2.2 Una de esas caricias es el libro del Apocalipsis. Mucha gente lo ve sólo como un libro "terrible," como una colección de cuadros surreales que cautivan y marean la vista. En realidad, el Apocalipsis es el gran Manifiesto de la Esperanza Cristiana. Es un canto colmado de certeza. Es una poesía que se eleva de en medio de la rutina que asfixia o la persecución que paraliza. A ver, ¿quién no se pone en movimiento para ir hacia esa mansión de la que no se nos habla en la segunda lectura: Ésta es la morada de Dios con los hombres: acampará entre ellos. Ellos serán su pueblo, y Dios estará con ellos y será su Dios. Enjugará las lágrimas de sus ojos. Ya no habrá muerte, ni luto, ni llanto, ni dolor. Porque el primer mundo ha pasado?
2.3 Caminar en la esperanza no es caminar en la irrealidad. Caminar en la amargura no es caminar en la realidad. Lo real tiene su arista de dolor pero tiene también su música propia, la que le dio Cristo muriendo en realidad para, en realidad, resucitar.

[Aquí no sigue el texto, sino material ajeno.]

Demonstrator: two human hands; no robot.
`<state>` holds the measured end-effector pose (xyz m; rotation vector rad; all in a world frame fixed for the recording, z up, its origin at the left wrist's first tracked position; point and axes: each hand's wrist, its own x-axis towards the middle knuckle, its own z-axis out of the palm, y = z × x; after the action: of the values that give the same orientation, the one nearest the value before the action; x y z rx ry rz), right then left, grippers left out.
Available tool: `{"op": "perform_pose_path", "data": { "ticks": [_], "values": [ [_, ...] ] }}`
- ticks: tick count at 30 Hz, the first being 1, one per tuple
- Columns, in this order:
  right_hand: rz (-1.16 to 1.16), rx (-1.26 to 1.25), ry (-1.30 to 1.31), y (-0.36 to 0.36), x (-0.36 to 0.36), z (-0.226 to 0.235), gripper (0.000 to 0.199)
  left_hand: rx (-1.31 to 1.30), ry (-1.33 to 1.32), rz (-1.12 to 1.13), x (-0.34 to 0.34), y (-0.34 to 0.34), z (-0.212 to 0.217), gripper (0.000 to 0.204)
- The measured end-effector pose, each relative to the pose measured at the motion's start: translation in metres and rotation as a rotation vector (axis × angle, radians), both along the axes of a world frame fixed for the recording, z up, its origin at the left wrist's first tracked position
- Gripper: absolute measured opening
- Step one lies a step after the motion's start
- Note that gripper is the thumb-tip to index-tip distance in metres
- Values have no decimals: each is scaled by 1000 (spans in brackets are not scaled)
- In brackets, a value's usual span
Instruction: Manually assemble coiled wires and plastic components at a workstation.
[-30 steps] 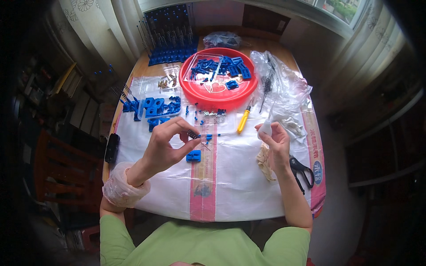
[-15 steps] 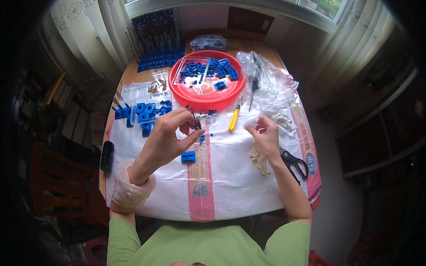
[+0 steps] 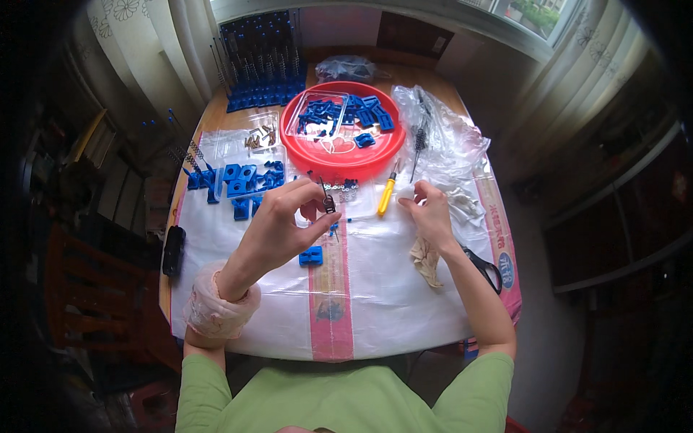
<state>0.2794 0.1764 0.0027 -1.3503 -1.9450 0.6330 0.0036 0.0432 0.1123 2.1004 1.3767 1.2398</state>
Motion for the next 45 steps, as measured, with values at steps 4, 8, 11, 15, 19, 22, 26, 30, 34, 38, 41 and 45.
{"op": "perform_pose_path", "data": {
  "ticks": [4,8,11,15,19,22,26,30,34,38,41,45],
  "values": [
    [-5,-36,-30,-1,-1,-2,27,-7,-14,5,-2,2,0,19],
    [2,-64,8,-1,-1,-1,27,-7,-16,8,-2,3,-1,19],
    [-1,-78,17,0,3,-4,28,-8,-18,-11,-1,5,-3,20],
    [-11,66,94,-10,2,4,25,-14,-10,4,0,4,-4,20],
    [-106,109,12,-39,12,33,16,-3,23,-1,-1,4,-5,20],
    [79,-28,199,-69,0,50,7,3,22,-1,2,3,-4,21],
    [408,0,260,-88,-40,68,17,40,28,-14,8,4,-4,22],
    [532,-2,229,-93,-59,69,19,65,67,-22,13,4,-4,21],
    [516,-15,281,-93,-61,64,14,68,61,-57,16,3,-2,21],
    [508,-66,340,-92,-61,58,13,63,37,-78,17,0,-1,20],
    [508,-78,351,-93,-59,56,12,48,5,-84,17,-3,-3,22],
    [484,-114,395,-95,-53,54,11,-10,-63,-72,8,-11,-9,31]
  ]
}}
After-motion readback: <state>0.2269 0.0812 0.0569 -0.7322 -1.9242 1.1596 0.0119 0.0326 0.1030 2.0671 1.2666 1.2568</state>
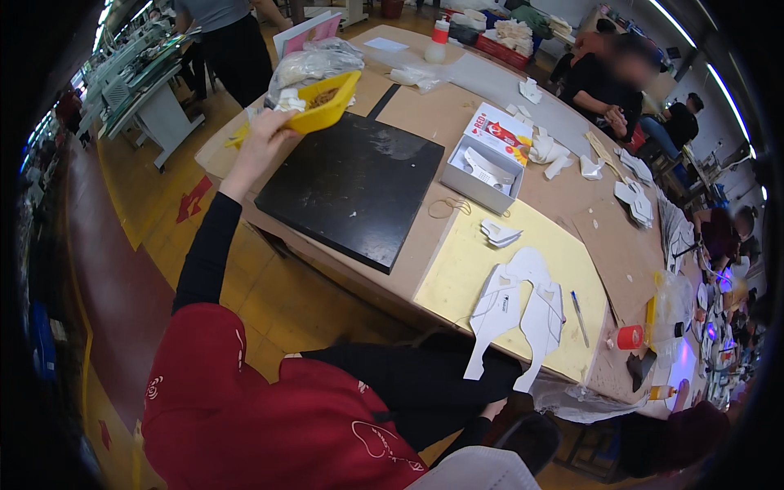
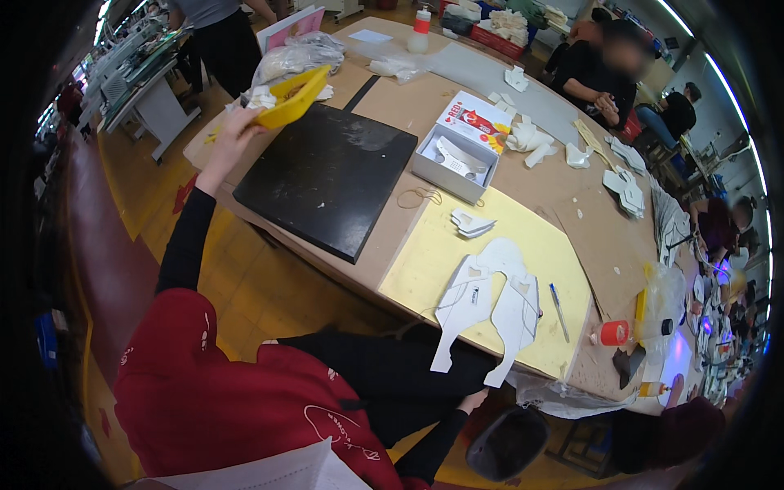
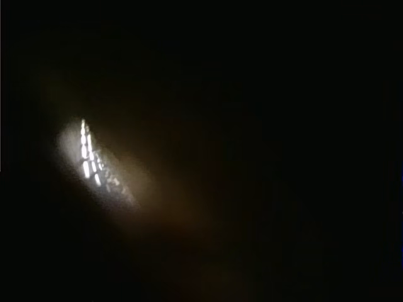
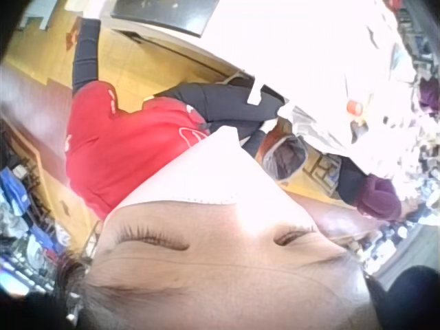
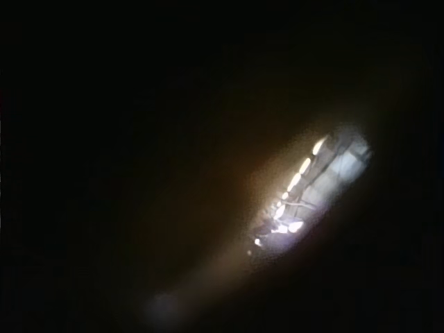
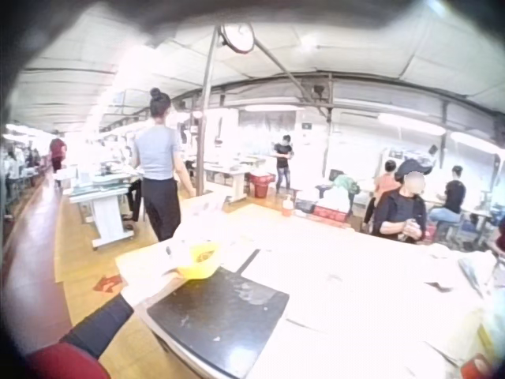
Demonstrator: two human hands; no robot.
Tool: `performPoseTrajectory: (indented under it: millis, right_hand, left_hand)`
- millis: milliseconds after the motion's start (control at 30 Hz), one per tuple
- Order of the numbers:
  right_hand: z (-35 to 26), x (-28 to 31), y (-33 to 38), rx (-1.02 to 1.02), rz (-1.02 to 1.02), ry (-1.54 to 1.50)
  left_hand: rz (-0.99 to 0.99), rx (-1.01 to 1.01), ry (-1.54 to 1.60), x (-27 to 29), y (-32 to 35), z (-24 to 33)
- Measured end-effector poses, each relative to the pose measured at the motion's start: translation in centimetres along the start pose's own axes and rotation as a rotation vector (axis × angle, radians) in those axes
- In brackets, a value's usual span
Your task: The person folds white fabric pieces, secures them with rubber bands, and places them into a yellow tray. They also handle a small box and a plastic bag, organizing materials on the table.
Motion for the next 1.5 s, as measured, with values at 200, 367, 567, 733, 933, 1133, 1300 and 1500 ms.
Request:
performPoseTrajectory:
  millis: [200,367,567,733,933,1133,1300,1500]
  right_hand:
    - [0.3,-0.6,-0.7,-0.017,0.007,-0.013]
    - [1.6,-2.0,-1.4,-0.025,-0.005,-0.044]
    - [8.9,-1.3,-6.2,0.057,0.025,-0.300]
    - [0.4,-3.4,-0.8,-0.093,-0.073,0.051]
    - [-2.7,0.2,1.7,0.105,0.028,0.082]
    - [-6.7,1.1,5.0,0.224,-0.091,0.211]
    - [-4.7,1.8,6.9,0.340,-0.022,0.307]
    - [-7.2,2.4,7.0,0.009,-0.257,0.103]
  left_hand:
    - [0.019,-0.036,-0.111,3.9,-2.0,-1.1]
    - [0.056,-0.081,-0.182,2.7,-0.1,0.7]
    - [-0.043,-0.020,-0.049,-3.4,3.7,11.6]
    - [-0.164,-0.068,-0.226,-4.5,8.0,13.1]
    - [-0.088,-0.079,-0.065,-4.3,5.6,19.2]
    - [-0.241,-0.344,0.317,-5.2,4.0,28.5]
    - [-0.408,-0.830,0.654,-7.7,0.6,35.5]
    - [-0.396,-0.932,0.677,-13.3,-0.5,37.8]
Point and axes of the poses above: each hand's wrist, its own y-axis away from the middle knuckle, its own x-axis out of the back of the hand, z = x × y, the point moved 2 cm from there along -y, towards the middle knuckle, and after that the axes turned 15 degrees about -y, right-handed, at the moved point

3. El Amor es lo más parecido a la presencia de Cristo
3.1 A medida que se acerca la fiesta de la Ascensión y van avanzando con prisa estos días del tiempo pascual es inevitable preguntarnos por la presencia de nuestro Amado, nuestro Señor Jesús. El primer día de la Pascua, la Magdalena corrió a buscarlo, y en esa prisa de amor estábamos todos representados porque a todos nos hace falta Él, pues sólo Él es Maestro del Amor que no muere.
3.2 El evangelio de hoy nos recuerda que ese amor de Él es tan visible como Él mismo. Escuchemos de nuevo: "Hijos míos, me queda poco de estar con vosotros. Os doy un mandamiento nuevo: que os améis unos a otros; como yo os he amado, amaos también entre vosotros." La partida de Cristo y el mandamiento del amor están relacionados. Uno no puede amar como Cristo sin Cristo, y por ese el que ama como Cristo es presencia de Cristo.